A Pilgrimage to Meteora
Story and photos by Dave Seminara

Returning to Greece 15 years after a magical visit to Meteora, a now-father with his kids along finds the object of his quest hidden among an explosion of international tourists.

Meteroa Greece

The narrow, rocky track hugged the mountain at a menacing 45-degree angle. We were motoring up this lonely country road in Greece, hoping for the best in a rented Hyundai sedan, on what looked like a donkey path. We were searching for a village called Chrisinou, where I hoped to find Father John Palatzaz at the Holy Monastery Dormition of the Virgin Mary.

My wife and I had met Father John fifteen years before at Meteora, an atmospheric complex of clifftop medieval monasteries perched precariously on soaring sandstone columns of rock astride the mountains of Northern Greece's Thessaly region. We learned that he had moved into the countryside to re-open a long dormant 400-year-old monastery that was, at least to us, lost in the clouds.

My family—wife, Jen, and two boys, Leo, 10, and James, 8—were in open revolt.

"We're not going up that rocky track!" Jen exclaimed.

"We can't turn back now," I countered.

"Monasteries suck!" cried James from the backseat.

Returning to a beloved place years later is a hazardous business. Places change, people move on, prices always go up. The great seafood shack you fell in love with is now a KFC. This is why when planning trips I default to novelty rather than familiarity. But on a summer trip to Greece in 2018, I stepped out of this pattern, returning to Meteora after a fifteen-year absence.

It wasn't just the colorful frescoes or the dramatic clifftop views that drew me back. I wanted to find out what happened to Father John, the charismatic monk who had befriended Jen and I on a visit in November 2003. At the time, I was in the Foreign Service, working at the American Embassy in Skopje, and we had taken a holiday week road trip to Meteora, a UNESCO World Heritage site about five hours to our south. Sitting in stiff wooden chairs at the Holy Trinity Monastery, built in 1476 atop a massive 1,300-foot stone column, Father John told us that he was losing his eyesight but had seen doctors in Arizona who were helping him.

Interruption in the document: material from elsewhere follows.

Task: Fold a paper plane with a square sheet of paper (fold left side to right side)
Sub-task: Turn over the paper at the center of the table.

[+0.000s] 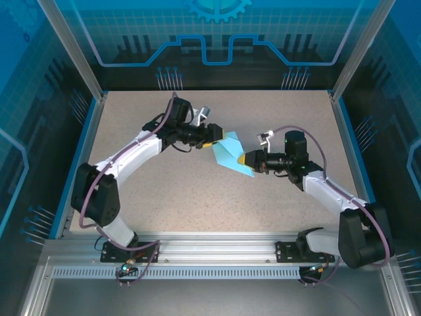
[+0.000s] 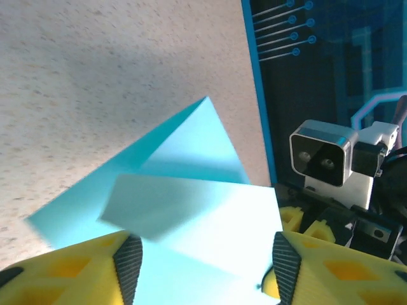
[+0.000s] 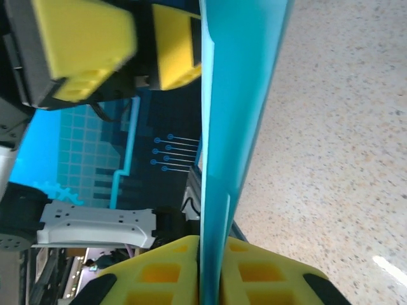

He radiated kindness and our friendly interaction with him made our experience feel like a pilgrimage. There were a smattering of tourists visiting the six monasteries (one is a nunnery) that are open to the public but the vibe was serene and it felt more like a holy place than a tourist attraction.

This impression was confirmed a few weeks after our visit, when I got a package in the mail at the embassy from Father John. He sent a short note, along with candles and two books, one on Meteora and the other on the Orthodox faith. I have moved more than a dozen times since I got those books, but I've kept them. I had the Meteora book with me as we twisted and turned our way through the Thessalian countryside.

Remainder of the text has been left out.